À la suite de l'arrêt de la Cour de justice de l'Union européenne (CJUE) sur les dérogations nationales liées à l'utilisation des néonicotinoïdes, « le Gouvernement n'accordera pas de nouvelle dérogation pour 2023 », a annoncé le ministère de l'Agriculture, lundi 23 janvier. Une victoire pour les défenseurs de l'environnement, qui dénoncent depuis plusieurs années l'octroi de ces dérogations. La France s'apprêtait en effet à en délivrer une nouvelle en vue de la prochaine campagne de semences de betteraves, qui démarre en mars.
Pour rappel, face aux risques que représentent ces substances pour les polinisateurs, l'Union européenne a interdit en 2018 leur utilisation. En France, une loi adoptée en 2020 a ouvert la voie à des dérogations, jusqu'en 2023, pour le traitement des semences de betteraves, le temps de trouver des solutions alternatives. La France ne fait pas exception : dix autres États membres délivrent ou ont délivré ce type de dérogations.
Un plan d'action en urgence pour 2023
Cette décision n'a pas tardé à faire réagir la filière. Se disant « atterrée » par l'arrêt de la CJUE, la FNSEA a souligné qu'elle mettait en danger « la pérennité des exploitations à quelques semaines des semis, car les agriculteurs ont déjà prévu les emblavements, acheté leurs semences et donc engagé des charges pour l'année culturale ». Selon le syndicat agricole, les dérogations ont permis au contraire d'éviter « un abandon massif de la betterave par les agriculteurs au profit d'autres cultures et la fragilisation de l'ensemble du secteur sucrier ».
Conscient des inquiétudes suscitées, le ministère de l'Agriculture a réuni la filière, le 23 janvier, pour construire en quelques jours un plan d'action. Ce plan doit permettre de développer de nouveaux itinéraires techniques dès cette année, de déployer les solutions alternatives immédiatement disponibles et de mettre en place un accompagnement financier en cas de pertes de rendements liés à la jaunisse.
Face à la décision de la justice européenne, ce calendrier est chamboulé. Les solutions alternatives devront être déployées plus rapidement. En parallèle, le Gouvernement veillera à « l'homogénéité de l'application de la décision de la CJUE au sein de tous les pays de l'Union européenne » et déclenchera « une clause de sauvegarde auprès de la Commission européenne afin de s'assurer que les semences, betterave et sucre de betterave importées en 2023 ne peuvent pas être traitées avec des néonicotinoïdes ».

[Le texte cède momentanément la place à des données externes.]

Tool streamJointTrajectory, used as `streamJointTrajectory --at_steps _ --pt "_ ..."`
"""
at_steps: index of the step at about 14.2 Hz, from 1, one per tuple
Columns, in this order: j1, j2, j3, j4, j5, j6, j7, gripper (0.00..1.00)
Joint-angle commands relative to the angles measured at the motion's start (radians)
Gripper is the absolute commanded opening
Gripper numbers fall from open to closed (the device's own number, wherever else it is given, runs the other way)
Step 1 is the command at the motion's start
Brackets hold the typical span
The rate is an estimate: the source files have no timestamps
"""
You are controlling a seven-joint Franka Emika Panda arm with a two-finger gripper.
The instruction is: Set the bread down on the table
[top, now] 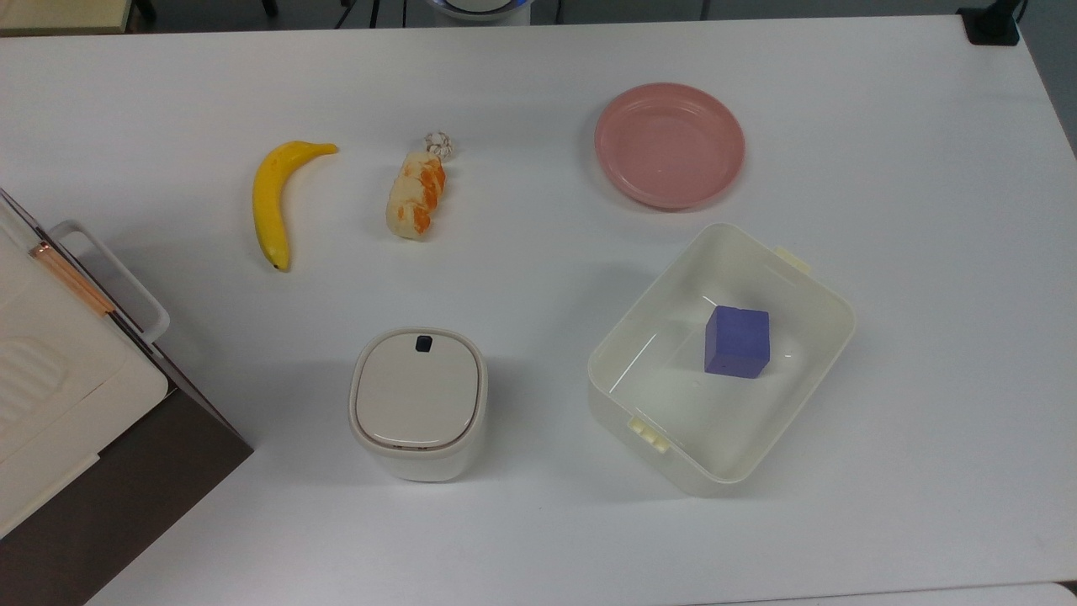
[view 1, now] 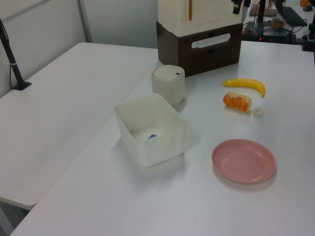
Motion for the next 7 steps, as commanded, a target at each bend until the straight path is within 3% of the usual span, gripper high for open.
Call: streamJointTrajectory --at_steps 1,3,7 --pt "-0.038 -0.004 0.031 0.006 0.022 -0.025 -0.024 1.00" --pt "-0.089 -0.004 0.080 0.005 0.031 -0.025 -0.024 1.00" --pt "-0.091 -0.004 0.086 0.006 0.031 -0.025 -0.022 1.00"
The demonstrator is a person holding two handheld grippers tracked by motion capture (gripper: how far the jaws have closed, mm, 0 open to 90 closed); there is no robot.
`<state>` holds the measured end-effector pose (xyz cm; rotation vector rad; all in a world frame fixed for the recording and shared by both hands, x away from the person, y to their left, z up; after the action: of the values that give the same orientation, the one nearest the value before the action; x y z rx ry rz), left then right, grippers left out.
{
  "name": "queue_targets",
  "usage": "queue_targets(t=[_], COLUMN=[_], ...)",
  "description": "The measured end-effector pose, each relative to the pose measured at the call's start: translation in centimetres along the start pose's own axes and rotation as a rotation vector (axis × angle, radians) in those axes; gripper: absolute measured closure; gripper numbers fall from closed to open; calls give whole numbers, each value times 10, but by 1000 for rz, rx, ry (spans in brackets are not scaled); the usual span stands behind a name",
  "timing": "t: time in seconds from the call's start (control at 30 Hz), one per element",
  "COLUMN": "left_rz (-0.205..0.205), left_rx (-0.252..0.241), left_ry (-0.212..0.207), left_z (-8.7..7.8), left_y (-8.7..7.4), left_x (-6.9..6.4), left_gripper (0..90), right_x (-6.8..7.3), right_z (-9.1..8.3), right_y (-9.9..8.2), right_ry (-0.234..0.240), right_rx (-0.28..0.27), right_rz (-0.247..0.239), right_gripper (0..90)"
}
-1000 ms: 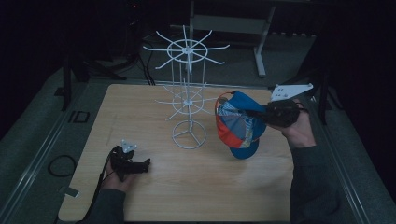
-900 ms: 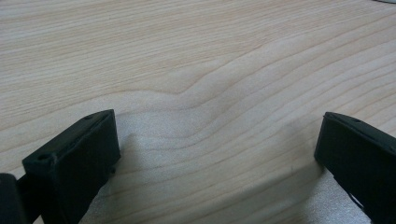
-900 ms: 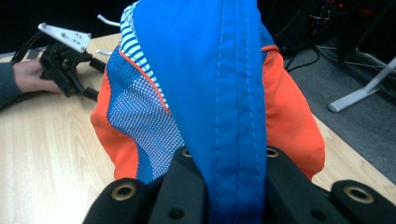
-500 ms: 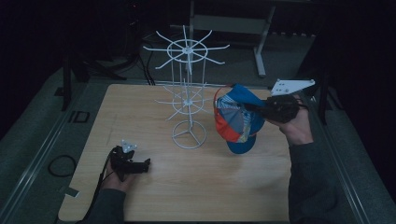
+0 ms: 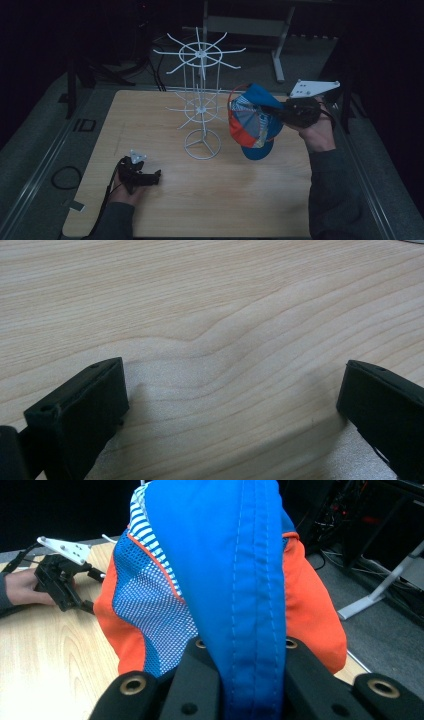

L'efficacité des solutions alternatives reste à prouver
L'institut technique de la betterave (ITB) a, de son côté, indiqué qu'il « formulera des conseils pour lutter contre les jaunisses de la betterave en 2023 dans les jours à venir. Ses experts régionaux conseilleront pendant toute la saison les agriculteurs en fonction des spécificités de chaque territoire et restent à disposition des betteraviers pour des recommandations personnalisées ». Selon cet institut technique agricole, « des pistes prometteuses sont identifiées. Combinées, elles devraient permettre de limiter le risque de jaunisse à partir de 2024 ». Pour 2023, les choses semblent moins certaines...
En mai 2021, dans un rapport sur l'efficacité des solutions alternatives aux néonicotinoïdes, l'Agence de sécurité sanitaire (Anses) a identifié quatre solutions disponibles à court terme pour réduire les populations de pucerons vecteurs de la jaunisse : deux solutions chimiques et deux méthodes culturales. L'Anses alertait néanmoins sur une nécessaire utilisation raisonnée du flonicamide et du spirotétramate, afin d'éviter les risques de résistances des pucerons. Elle soulignait également qu'il faudrait évaluer les risques pour la santé humaine et pour l'environnement du recours à ces produits pour les betteraves. Les deux autres solutions portaient sur la couverture des sols avec un paillage et la fertilisation avec du lombricompost, pour limiter les apports d'azote.
Pour l'ITB, ces solutions doivent encore faire leurs preuves pour la culture des betteraves. Le flonicamide a « montré une bonne efficacité en 2019, 2021 et 2022, mais s'est révélé insuffisant dans le cas de populations de pucerons très abondantes, comme en 2020 », indiquait l'institut dans une note publiée le 10 janvier. Idem pour le spirotétramate. Quant aux solutions culturales, si elles ont montré leur efficacité pour d'autres cultures, elles doivent encore être validées pour la betterave.